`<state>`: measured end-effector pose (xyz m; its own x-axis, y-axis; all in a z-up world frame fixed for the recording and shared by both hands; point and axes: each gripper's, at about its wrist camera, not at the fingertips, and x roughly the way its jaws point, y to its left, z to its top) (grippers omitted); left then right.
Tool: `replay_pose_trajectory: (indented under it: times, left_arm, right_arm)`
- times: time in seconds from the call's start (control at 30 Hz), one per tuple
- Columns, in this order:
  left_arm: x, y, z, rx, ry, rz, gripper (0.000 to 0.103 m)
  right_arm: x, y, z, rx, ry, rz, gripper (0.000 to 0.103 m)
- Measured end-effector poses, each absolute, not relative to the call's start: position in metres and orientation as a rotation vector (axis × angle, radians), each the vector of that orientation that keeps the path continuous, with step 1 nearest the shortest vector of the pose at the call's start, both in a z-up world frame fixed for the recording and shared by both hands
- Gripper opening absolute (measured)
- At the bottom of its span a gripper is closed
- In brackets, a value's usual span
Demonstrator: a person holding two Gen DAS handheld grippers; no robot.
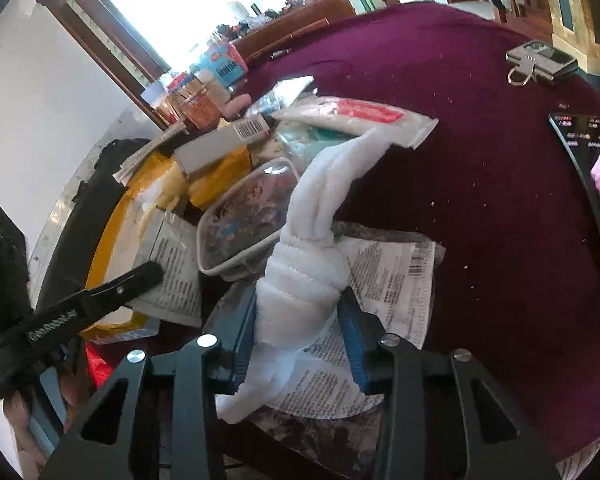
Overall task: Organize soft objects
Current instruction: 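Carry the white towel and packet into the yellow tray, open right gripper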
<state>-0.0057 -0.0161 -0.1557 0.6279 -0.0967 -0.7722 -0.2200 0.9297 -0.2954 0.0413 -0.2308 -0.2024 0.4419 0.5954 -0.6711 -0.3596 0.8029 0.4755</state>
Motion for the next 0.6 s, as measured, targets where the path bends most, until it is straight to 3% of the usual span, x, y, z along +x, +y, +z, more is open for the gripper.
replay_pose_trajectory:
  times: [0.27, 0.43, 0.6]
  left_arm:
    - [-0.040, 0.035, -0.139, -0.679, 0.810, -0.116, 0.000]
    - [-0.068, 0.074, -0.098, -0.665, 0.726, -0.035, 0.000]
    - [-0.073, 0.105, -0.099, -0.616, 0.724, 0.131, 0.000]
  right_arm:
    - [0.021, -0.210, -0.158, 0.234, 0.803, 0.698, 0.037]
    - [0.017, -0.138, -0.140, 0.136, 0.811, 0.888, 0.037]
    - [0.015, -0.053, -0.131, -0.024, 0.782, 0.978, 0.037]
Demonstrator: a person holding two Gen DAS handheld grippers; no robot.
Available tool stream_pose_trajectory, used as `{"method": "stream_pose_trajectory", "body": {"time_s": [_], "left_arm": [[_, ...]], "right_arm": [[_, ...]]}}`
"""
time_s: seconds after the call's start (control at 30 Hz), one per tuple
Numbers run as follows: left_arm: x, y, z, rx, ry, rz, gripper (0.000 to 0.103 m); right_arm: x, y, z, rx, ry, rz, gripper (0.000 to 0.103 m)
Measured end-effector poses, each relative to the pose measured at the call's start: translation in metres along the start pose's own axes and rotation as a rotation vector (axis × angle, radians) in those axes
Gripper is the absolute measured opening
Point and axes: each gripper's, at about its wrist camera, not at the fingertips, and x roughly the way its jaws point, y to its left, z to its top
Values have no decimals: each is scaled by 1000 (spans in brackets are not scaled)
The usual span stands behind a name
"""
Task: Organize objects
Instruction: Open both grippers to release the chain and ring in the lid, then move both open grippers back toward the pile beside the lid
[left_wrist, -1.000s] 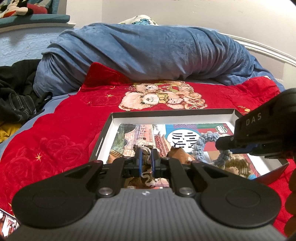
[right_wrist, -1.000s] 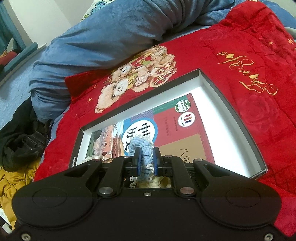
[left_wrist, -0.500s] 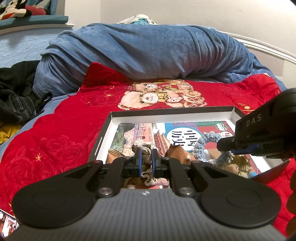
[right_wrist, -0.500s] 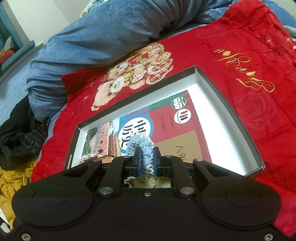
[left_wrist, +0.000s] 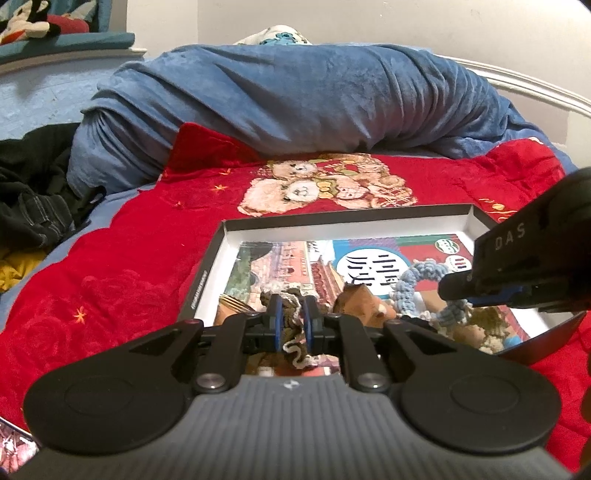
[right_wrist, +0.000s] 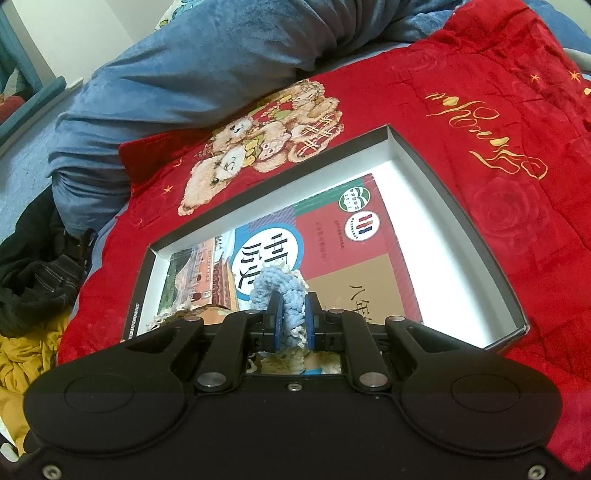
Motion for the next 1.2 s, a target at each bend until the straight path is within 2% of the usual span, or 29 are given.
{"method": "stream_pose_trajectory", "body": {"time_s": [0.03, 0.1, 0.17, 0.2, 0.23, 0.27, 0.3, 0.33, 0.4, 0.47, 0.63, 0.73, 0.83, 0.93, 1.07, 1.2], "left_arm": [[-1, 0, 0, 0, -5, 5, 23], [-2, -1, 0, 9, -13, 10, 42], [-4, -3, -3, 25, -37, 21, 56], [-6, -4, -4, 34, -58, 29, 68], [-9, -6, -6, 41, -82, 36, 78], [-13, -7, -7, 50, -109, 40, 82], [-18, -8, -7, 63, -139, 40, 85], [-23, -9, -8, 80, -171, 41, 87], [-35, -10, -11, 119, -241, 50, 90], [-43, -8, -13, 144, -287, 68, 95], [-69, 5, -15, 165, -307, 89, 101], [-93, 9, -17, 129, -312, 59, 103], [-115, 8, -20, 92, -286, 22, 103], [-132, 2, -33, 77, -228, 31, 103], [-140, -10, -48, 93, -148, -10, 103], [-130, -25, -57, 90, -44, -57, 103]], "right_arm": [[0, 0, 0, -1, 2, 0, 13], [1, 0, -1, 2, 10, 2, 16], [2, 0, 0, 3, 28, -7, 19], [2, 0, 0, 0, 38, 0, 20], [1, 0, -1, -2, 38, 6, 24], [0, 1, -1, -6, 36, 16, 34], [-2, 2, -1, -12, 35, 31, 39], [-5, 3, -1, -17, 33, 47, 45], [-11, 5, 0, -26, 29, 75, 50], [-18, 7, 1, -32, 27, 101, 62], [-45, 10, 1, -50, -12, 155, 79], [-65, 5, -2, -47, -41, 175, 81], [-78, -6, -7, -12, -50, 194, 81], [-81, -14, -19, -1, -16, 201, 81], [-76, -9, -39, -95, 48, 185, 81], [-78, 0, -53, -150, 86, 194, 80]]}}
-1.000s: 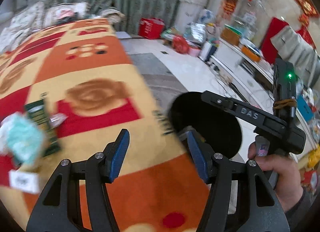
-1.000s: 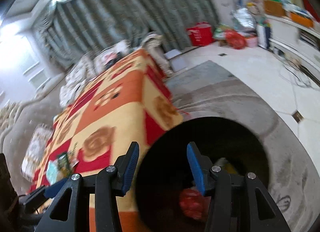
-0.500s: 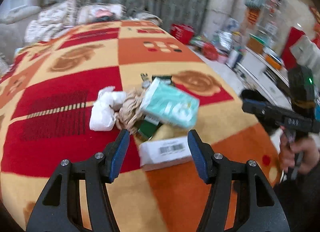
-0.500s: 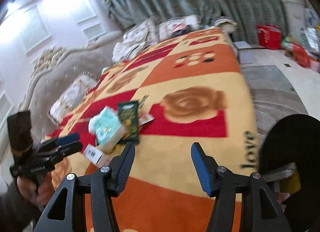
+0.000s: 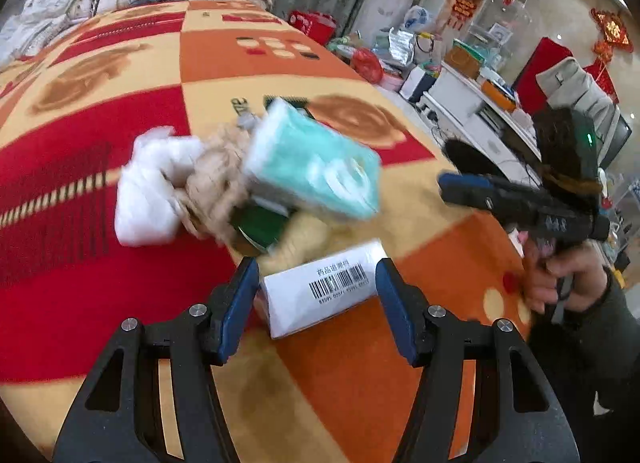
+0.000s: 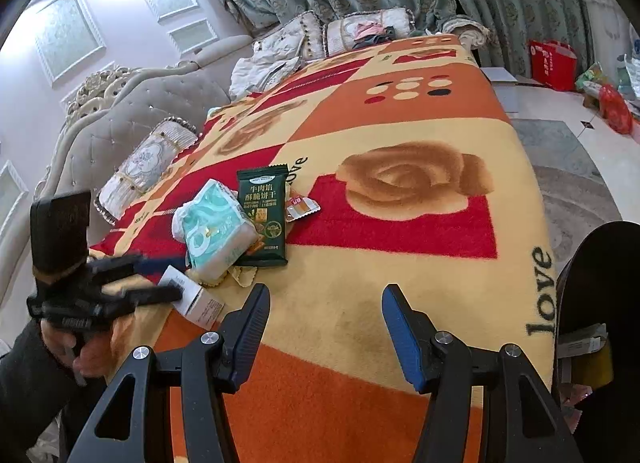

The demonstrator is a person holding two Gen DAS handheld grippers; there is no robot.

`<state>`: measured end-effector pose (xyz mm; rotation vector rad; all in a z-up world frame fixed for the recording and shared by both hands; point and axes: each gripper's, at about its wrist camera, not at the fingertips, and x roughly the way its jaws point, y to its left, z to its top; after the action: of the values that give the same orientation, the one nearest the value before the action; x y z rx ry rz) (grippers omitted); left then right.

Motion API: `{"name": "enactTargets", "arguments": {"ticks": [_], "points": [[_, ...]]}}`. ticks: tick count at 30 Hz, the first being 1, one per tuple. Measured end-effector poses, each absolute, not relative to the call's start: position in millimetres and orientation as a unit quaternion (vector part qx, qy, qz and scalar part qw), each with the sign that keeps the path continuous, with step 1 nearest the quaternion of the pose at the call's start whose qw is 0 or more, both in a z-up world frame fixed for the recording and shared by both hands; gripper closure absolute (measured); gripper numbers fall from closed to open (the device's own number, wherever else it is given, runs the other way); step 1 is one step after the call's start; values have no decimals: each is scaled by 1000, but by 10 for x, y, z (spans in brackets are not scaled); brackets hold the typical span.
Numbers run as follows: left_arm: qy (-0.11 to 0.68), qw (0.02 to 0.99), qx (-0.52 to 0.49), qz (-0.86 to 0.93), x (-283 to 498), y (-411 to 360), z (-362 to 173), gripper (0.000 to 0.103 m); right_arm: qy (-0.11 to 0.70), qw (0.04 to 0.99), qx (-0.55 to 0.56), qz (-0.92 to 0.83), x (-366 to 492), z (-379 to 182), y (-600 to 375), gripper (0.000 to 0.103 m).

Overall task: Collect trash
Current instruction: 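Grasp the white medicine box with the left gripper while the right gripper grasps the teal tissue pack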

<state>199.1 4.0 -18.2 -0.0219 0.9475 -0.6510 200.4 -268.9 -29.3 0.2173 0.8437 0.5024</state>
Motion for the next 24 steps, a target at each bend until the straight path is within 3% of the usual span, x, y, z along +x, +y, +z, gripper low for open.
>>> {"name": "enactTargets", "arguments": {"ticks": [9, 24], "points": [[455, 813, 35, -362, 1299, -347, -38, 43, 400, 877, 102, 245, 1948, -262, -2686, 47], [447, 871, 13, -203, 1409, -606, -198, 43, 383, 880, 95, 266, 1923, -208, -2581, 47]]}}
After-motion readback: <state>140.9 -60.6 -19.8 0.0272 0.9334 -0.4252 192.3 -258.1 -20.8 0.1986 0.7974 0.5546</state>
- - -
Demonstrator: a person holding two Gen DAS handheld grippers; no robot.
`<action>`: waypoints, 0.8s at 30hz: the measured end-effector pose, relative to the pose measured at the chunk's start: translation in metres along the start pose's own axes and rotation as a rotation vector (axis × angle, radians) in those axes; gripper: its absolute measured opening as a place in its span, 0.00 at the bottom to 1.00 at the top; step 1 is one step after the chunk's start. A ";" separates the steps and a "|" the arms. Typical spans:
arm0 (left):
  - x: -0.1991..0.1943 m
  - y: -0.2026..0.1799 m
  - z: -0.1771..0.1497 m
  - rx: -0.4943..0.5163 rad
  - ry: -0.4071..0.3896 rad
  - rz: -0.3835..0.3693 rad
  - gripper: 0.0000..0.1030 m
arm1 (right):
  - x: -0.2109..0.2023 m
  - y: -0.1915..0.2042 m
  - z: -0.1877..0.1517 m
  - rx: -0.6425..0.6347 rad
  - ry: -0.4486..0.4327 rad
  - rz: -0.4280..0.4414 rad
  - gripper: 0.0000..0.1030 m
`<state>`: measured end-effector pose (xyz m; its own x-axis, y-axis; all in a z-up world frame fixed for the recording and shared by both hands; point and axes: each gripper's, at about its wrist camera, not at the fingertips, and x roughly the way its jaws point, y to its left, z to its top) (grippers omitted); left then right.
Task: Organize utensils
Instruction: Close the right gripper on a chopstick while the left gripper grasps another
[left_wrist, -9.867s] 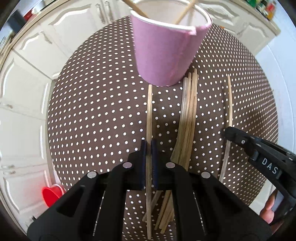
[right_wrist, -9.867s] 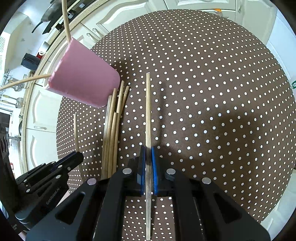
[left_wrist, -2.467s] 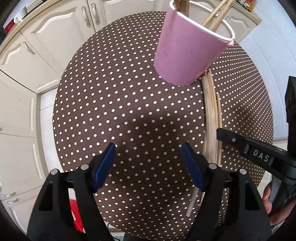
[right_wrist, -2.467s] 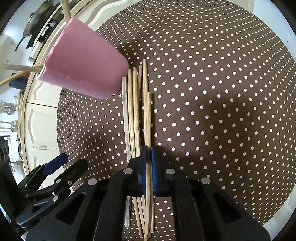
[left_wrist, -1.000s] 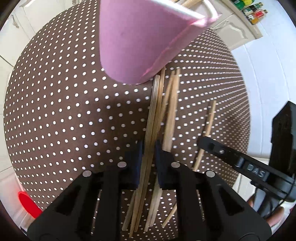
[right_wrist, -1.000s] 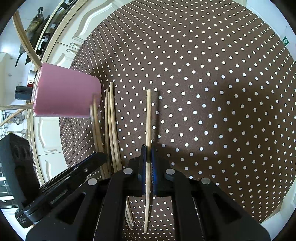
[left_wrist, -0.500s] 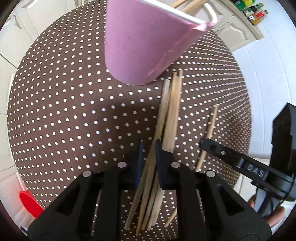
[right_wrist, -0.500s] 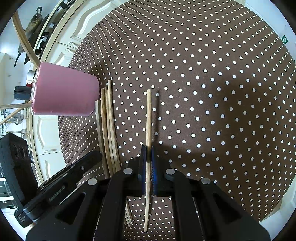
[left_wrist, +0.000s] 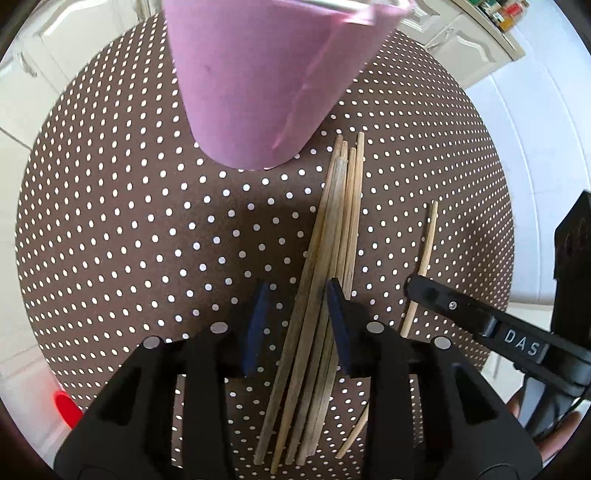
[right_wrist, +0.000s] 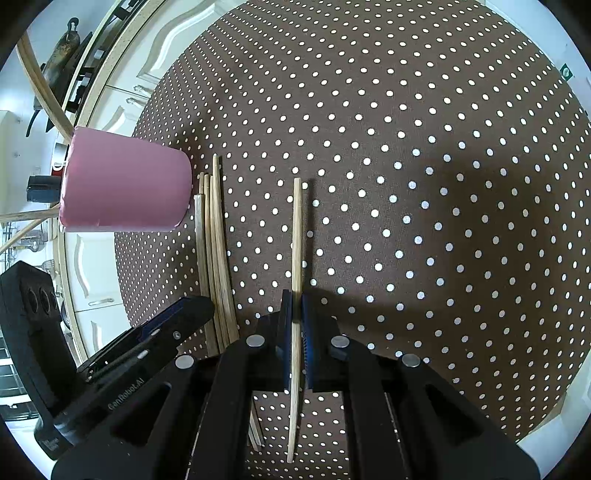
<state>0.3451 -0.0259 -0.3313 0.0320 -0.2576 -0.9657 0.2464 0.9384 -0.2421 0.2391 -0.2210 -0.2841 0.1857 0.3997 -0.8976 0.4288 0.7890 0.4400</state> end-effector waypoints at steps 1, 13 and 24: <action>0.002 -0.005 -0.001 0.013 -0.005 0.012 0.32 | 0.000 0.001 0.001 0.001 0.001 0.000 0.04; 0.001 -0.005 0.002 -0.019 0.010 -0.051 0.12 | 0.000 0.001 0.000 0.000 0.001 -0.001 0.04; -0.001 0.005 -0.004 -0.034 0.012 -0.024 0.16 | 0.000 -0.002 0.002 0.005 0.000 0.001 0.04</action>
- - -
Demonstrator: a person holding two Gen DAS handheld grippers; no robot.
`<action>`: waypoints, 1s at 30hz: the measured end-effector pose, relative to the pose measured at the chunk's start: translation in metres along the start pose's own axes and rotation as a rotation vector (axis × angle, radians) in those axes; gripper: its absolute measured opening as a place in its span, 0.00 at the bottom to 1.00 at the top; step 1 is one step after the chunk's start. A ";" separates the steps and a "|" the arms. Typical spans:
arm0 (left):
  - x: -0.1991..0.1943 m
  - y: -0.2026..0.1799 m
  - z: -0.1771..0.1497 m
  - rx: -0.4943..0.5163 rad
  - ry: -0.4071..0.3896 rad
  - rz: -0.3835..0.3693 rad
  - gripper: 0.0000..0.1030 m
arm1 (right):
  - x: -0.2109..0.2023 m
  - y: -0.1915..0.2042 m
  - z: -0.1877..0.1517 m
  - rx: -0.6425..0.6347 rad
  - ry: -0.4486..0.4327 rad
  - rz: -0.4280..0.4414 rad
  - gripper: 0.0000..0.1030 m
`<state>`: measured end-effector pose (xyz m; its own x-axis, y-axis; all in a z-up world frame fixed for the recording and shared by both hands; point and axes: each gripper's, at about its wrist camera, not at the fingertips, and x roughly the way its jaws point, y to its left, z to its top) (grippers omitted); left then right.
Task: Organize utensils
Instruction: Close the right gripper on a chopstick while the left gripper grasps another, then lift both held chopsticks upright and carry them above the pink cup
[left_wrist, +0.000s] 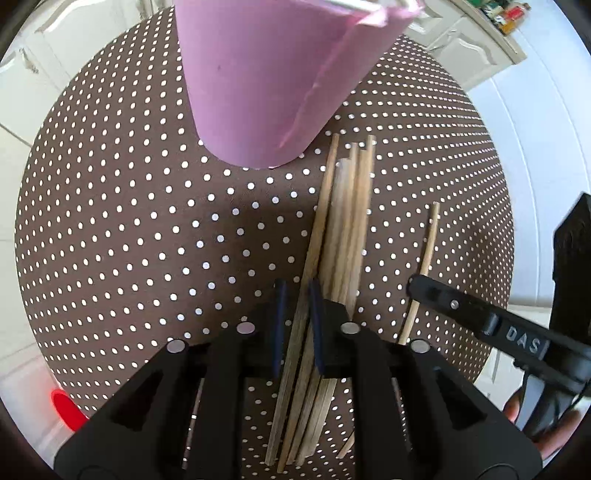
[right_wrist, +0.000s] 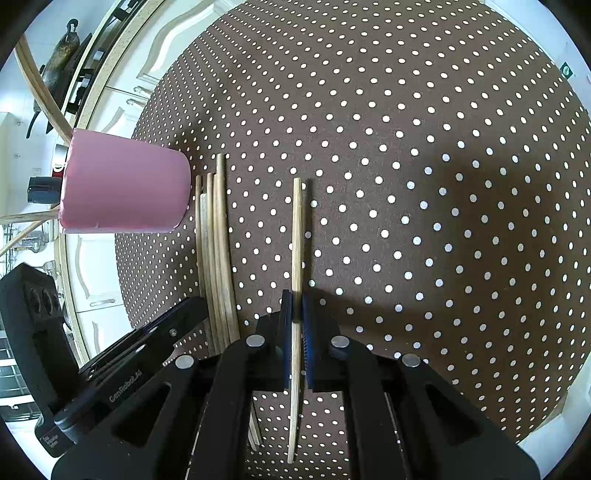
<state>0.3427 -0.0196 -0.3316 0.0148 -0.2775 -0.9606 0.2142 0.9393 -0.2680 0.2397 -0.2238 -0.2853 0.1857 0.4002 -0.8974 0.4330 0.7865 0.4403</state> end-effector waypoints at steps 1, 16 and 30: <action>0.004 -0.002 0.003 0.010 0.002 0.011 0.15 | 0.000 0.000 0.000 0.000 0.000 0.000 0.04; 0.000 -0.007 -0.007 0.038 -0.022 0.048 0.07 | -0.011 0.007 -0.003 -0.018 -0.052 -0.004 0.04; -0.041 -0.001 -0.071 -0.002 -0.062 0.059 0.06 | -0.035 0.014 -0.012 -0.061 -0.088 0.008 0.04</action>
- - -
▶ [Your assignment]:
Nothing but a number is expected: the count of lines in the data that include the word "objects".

▶ [Exercise output]:
2